President Peter Mutharika says his government wants inclusive economic growth where rural people participate and benefit.

The Malawi leader made the remarks on Thursday at Sanjika Palace when he had an audience with the Chief Executive Officer for Millennium Challenge Corporation (MCC), Sean Cairncross and his delegation.

Mutharika (R) and Cairncross during the meeting

Mutharika said Malawi needs more work on improving the country’s macroeconomic environment and reducing the cost of production such as high prices that result from the cost of poor rural roads and road freight transport services.

He added that the reduction of production cost will boost production, allow rural Malawians to participate more in the production and create more jobs and more products.

“This is the turning point for Malawi to stop being a consuming and importing nation to becoming a producing and exporting nation. This is Malawi’s vision,” said Mutharika.

Mutharika also expressed his government’s commitment to work with the MCC in designing a program that benefits all Malawians.

“We are aware that there is a demanding process that we need to go through and we will go all the way.

“We will work with MCC in the process of developing constraints analysis report so that we determine the actual factors that remain to constrain our economic growth,” said Mutharika.

MCC’s Chief Executive Officer Sean Cairncross said Malawi was selected for the second compact as a result of government’s continued commitment to strengthening democratic institutions, maintaining sound economic policies and investing in its people.

“The selection demonstrates the faith that our Board of Directors and USA has on Malawi and the hard work the country is doing and we expect that progress to continue for the second compact to be a success,” said Cairncross.

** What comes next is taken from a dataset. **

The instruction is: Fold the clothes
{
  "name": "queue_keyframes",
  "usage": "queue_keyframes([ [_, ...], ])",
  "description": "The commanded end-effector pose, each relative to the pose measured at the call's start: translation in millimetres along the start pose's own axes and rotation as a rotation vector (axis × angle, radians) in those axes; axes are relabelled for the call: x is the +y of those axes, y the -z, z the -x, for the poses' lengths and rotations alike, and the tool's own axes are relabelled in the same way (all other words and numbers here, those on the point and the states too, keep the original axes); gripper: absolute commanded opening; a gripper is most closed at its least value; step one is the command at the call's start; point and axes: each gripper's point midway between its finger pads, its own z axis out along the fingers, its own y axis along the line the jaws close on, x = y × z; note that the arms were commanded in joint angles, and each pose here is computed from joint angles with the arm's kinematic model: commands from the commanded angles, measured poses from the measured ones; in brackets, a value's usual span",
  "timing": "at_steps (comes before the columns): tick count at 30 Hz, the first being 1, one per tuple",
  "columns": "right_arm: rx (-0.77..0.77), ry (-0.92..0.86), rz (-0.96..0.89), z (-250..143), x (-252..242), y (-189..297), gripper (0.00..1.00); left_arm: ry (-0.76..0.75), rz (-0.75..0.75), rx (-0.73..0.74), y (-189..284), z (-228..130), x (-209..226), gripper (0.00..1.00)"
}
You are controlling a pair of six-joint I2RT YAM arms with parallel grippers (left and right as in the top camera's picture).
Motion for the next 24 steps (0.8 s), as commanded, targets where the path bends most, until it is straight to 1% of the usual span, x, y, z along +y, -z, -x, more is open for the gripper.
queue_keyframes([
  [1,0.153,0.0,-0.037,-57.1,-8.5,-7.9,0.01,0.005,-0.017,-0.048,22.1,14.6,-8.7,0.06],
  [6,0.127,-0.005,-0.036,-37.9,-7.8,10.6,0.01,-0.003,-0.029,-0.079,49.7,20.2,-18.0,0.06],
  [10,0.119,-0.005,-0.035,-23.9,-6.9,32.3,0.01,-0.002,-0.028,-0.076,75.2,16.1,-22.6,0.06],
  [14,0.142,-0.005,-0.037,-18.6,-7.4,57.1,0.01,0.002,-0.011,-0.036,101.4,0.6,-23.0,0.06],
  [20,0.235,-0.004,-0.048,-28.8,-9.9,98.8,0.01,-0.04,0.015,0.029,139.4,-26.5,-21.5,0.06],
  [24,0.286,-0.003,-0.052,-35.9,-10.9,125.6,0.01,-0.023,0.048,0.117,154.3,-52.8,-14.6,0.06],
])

The Millennium Challenge Corporation in partnership with the Government of Malawi recently completed a preliminary economic analysis and identified three binding constraints to growth.

They are lack of a stable macroeconomic environment as reflected in high and volatile inflation; high price of road freight transport service and barriers to linking farms to markets in rural areas; and difficulties with access to land for investment due to mismanagement of the estate sector and unclear/uncertain land rights, particularly for women smallholders.

The second compact program will address all or some of these constraints to economic growth.